### Task goal
Within the listing below, count the lines that include "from" and give the count alone.

### Recorded data
────────────────────────────────────────

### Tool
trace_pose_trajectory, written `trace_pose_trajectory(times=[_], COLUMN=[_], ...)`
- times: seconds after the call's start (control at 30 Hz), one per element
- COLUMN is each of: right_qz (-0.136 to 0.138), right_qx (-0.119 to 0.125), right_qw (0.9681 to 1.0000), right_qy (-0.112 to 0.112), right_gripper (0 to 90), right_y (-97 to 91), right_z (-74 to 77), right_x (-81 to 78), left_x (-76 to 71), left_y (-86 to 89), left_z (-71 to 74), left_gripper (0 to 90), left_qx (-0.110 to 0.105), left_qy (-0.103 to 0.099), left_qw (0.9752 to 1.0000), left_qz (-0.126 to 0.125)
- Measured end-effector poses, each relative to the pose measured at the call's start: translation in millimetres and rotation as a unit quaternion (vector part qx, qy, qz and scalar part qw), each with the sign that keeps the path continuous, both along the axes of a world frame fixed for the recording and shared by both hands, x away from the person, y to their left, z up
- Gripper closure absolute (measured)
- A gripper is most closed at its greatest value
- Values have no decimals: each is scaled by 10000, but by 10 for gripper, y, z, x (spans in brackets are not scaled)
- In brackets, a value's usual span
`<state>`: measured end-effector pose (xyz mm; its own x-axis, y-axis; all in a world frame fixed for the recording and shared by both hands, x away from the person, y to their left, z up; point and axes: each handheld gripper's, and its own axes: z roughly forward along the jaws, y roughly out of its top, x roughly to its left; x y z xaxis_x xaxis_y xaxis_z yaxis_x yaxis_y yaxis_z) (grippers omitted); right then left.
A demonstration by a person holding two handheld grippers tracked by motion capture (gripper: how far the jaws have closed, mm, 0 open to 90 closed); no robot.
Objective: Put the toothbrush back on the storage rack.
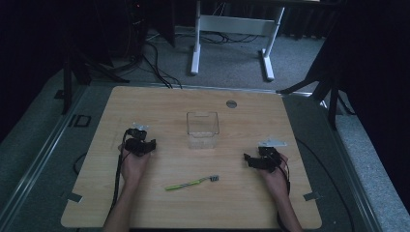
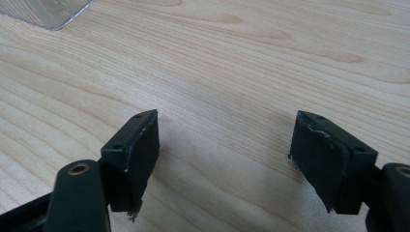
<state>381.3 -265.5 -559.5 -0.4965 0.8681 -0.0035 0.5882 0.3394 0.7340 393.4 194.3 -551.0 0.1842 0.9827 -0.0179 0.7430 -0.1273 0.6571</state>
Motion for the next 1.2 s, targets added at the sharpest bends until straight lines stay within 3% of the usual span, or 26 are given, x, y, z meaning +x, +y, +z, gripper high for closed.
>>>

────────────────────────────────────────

### Written answer
2